Blog post with DataFusion July - Sep 2024
Is your feature request related to a problem or challenge?
We have had good luck writing up quarterly updates for DataFusion, most recently: https://datafusion.apache.org/blog/2024/07/24/datafusion-40.0.0/
See https://github.com/apache/datafusion/issues/9602
Describe the solution you'd like
Blog post
Describe alternatives you've considered
No response
Additional context
No response
Here is my wishlist for things to write about in the next blog:
- Charts showing the speedup from https://github.com/apache/datafusion/issues/10918 (from @XiangpengHao @Weijun-H @PsiACE and others)
- Charts showing improvements realted to aggregation improvements (e.g. https://github.com/apache/datafusion/pull/11627 etc with @jayzhan211 and @korowa )

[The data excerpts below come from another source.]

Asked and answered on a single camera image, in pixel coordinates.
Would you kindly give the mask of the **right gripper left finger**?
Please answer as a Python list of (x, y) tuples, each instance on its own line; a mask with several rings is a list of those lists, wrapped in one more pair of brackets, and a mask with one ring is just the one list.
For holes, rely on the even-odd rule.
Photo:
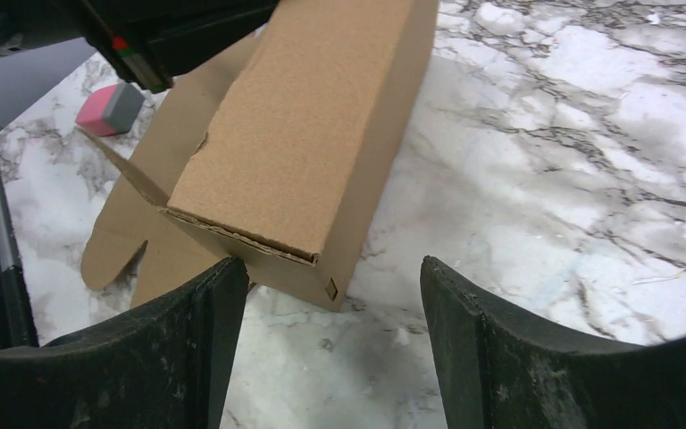
[(228, 257), (40, 348), (0, 350), (0, 428), (216, 428), (249, 279)]

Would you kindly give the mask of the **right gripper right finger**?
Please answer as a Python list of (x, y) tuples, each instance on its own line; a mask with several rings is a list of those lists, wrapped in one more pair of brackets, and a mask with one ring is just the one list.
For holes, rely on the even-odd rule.
[(420, 286), (451, 428), (686, 428), (686, 337), (653, 346), (549, 321), (436, 257)]

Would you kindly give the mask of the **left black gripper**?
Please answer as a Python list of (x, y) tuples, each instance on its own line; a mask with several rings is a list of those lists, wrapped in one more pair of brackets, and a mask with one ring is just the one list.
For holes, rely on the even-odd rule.
[(84, 38), (127, 82), (159, 93), (260, 28), (275, 1), (0, 1), (0, 57)]

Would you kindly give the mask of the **brown cardboard box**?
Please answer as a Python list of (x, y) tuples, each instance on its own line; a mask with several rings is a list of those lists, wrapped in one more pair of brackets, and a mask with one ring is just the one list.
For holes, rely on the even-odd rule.
[(243, 259), (252, 282), (340, 308), (434, 45), (435, 1), (282, 1), (178, 79), (119, 171), (80, 265), (141, 256), (134, 305)]

- Something about Substrait (thanks to @Blizzara @dharanad and others) -- is there any big milestone we can claim?
- Maybe something about better
MAPtype support that @goldmedal and others have been working on
Also, of course, I would love to have more help writing a blog (maybe someone else could draft it 🤔 🎣 )
@alamb Thank you for considering me, but I think there may be some confusion - I wasn't involved in the work on Substrait. However, I'd be happy to contribute to a blog post on MAP once I've completed adding support for Arrays in #11436
@alamb Thank you for considering me, but I think there may be some confusion
Yes I was probably confused -- sorry about that
@alamb for Substrait - maybe the work @Lordworms has been doing to add the TPC-H tests would be good at least? From my side, I don't know if there's any precise milestone as such - but maybe something around supporting VirtualTables, more literals and types, better interoperability with other substrait producers. (I do hope to write a separate blog post from our perspective if/when I've proven the whole setup I'm working on works and is faster, but we're not there yet unfortunately.)
Blog with https://github.com/apache/datafusion/pull/11627 performance high cardinality aggs / partial skipping
It would also be cool to discuss efforts for chunked emission https://github.com/apache/datafusion/pull/11943 for (more) aggregage performance
My plan for this is that we will finish up enabling string view and then make that performance improvement be the headline for this post
I think @Omega359 is going to handle this one in
- https://github.com/apache/datafusion-site/pull/57